## SUPPLIED DATA
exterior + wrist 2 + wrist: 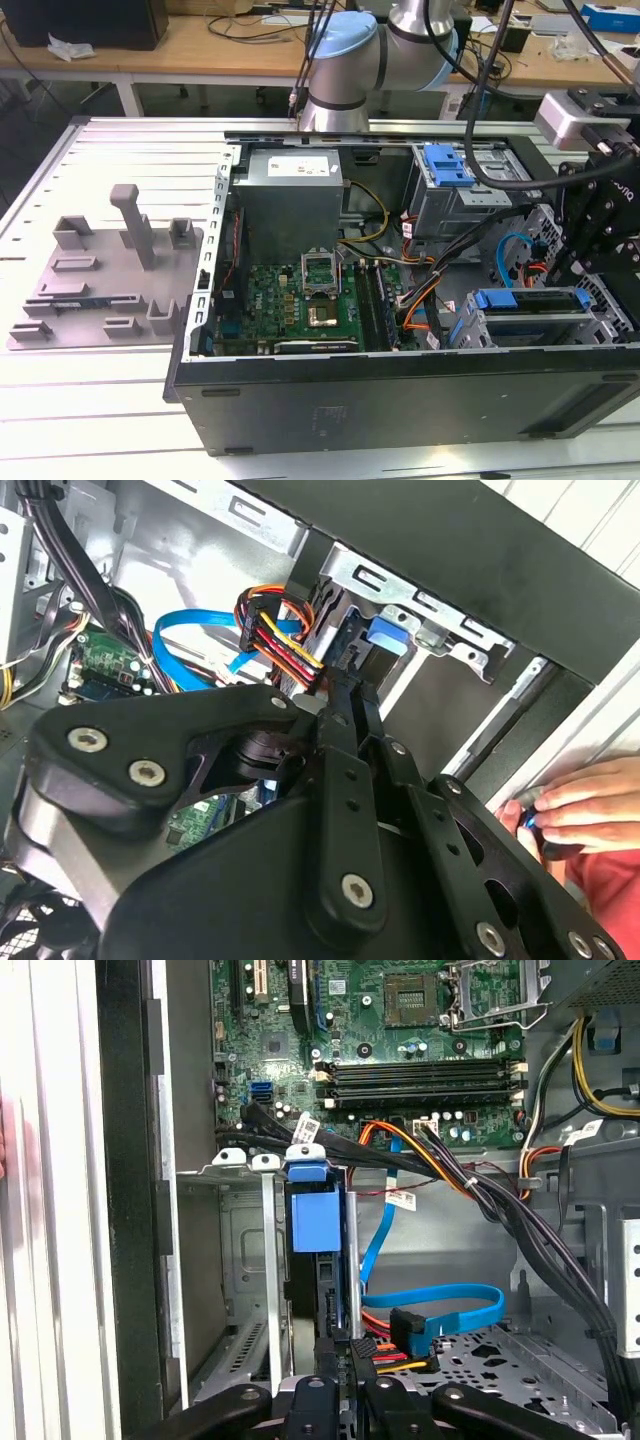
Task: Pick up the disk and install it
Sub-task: 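Insert the first disk wire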
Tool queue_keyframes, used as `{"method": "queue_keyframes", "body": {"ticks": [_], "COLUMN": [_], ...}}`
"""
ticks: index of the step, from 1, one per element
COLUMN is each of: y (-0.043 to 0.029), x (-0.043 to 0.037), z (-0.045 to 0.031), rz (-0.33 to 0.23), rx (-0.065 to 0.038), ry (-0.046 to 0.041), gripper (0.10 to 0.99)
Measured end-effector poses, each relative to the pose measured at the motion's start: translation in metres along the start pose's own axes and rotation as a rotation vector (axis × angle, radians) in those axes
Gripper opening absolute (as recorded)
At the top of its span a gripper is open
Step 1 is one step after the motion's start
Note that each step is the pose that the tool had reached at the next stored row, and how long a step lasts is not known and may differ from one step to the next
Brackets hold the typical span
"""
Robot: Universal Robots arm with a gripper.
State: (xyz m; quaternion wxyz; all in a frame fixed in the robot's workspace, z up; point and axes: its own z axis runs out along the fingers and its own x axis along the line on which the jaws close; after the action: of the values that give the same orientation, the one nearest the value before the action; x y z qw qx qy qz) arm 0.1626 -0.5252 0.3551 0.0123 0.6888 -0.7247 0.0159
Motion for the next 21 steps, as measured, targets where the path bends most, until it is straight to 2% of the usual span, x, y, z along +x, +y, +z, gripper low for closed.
{"method": "queue_keyframes", "body": {"ticks": [6,21], "y": [-0.0005,-0.0005], "x": [0.0066,0.0066], "z": [0.0003,0.0033], "rz": [0.0,0.0], "rx": [-0.001,-0.001], "ry": [-0.0226,-0.0232], "gripper": [0.169,0.169]}}
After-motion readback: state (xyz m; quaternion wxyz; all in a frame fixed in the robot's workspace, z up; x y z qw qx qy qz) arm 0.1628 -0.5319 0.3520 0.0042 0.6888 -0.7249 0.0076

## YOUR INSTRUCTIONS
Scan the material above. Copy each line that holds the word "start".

## FINAL ANSWER
Measured end-effector poses, each relative to the pose measured at the motion's start: translation in metres along the start pose's own axes and rotation as a rotation vector (axis × angle, radians) in those axes
Step 1 is one step after the motion's start

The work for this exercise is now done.